My research in New Testament studies has three foci:
Contextual biblical interrpretation - I am co-director of the Centre for Contextual Biblical Interpretation, together with prof. dr. Klaas Spronk (PThU). We cooperate with organizations such as Kerk in Actie and the Netherlands Bible Society to further research into the relationship between contextuality and biblical interpretation, pursuing the question "what does the Bible really mean for the people reading it?" The Bridging Gaps exchange program is an important part of this work. In my inaugural address, I illustrated how context and bibilcal interpretation cohere. In some of my work on masculinity (below), I explored how biblical texts are interpreted in different contexts to construct masculinities. In my work on canonical criticism and hermeneutics, I also pursued the link between context and interpretation.

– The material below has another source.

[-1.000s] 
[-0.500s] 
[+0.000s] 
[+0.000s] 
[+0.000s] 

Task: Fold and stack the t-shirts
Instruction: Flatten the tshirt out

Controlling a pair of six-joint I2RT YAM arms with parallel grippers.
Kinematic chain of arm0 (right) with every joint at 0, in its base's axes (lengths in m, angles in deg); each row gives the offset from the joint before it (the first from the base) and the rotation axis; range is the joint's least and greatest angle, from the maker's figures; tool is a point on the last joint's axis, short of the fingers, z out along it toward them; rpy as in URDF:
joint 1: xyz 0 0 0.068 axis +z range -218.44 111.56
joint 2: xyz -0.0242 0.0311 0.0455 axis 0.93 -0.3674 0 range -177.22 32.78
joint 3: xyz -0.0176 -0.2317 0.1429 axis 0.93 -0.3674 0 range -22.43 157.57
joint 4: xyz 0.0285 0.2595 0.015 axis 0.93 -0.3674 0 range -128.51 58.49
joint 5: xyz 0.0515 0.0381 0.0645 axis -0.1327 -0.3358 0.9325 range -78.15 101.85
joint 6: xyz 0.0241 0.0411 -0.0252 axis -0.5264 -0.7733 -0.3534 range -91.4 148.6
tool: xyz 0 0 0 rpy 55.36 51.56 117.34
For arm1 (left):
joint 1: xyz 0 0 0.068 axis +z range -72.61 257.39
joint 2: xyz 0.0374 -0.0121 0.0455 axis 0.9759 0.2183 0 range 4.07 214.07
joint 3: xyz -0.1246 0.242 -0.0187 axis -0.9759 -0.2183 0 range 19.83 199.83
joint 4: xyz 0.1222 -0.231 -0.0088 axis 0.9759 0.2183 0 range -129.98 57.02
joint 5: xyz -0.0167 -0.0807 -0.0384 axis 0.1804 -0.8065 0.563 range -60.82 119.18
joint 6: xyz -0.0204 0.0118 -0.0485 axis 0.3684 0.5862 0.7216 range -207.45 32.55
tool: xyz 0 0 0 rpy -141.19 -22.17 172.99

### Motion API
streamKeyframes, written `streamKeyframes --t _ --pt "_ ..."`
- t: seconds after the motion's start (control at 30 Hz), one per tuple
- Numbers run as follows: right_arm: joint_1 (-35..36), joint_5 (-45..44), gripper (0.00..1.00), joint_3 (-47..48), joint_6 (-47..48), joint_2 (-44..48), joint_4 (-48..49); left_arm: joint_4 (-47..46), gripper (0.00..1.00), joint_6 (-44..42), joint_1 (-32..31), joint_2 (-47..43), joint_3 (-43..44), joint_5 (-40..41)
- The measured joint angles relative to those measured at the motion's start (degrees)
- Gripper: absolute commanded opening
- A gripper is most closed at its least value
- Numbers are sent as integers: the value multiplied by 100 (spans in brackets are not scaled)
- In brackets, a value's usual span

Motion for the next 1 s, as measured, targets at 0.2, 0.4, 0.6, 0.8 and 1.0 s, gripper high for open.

Meals, food, and ritual in the New Testament and early Christianity, this includes my doctoral thesis on the eschatological meal. Currently I am working on a handbook on meals and food in Early Christianity for Bloomsbury Publishers with prof. dr. Soham Al-Suadi (Rostock). On ritual, I published a series of papers on "ritual failure".
Masculinity in early Christianity and in the reception of early Christian texts: I have a particular interest in early Christian views of gender and the use of such texts to argue for particular constructions of gender in history and today. This has led to an introduction to masculinities studies and biblical studies and three volumes of studies with dr. Ovidiu Creanga, dr. Adriaan van Klinken and prof. dr Jorunn Okland: Biblical Masculinities Foregrounded (Sheffield, Phoenix Press), Jesus Traditions and Masculinities in World Christianity (special issue of Exchange) and Making Men: The Reception of the Bible in the Construction of Masculinities in Jewish and Christian Con/Texts (special issue of the Journal of the Bible and its Reception).
I also hold a chair in "Ancient Catholic Church Structures and the History and Doctrine of the Old Catholic Churches" at Utrecht University. This chair, founded by the Old Catholic Seminary, enables me to pursue my work in the history of Christianity and ecumenical theology. Here, I also co-direct the NWO sponsored project "Bueprints of Hope" on the relationship between the ecumenical movement and European unification between 1930-1960.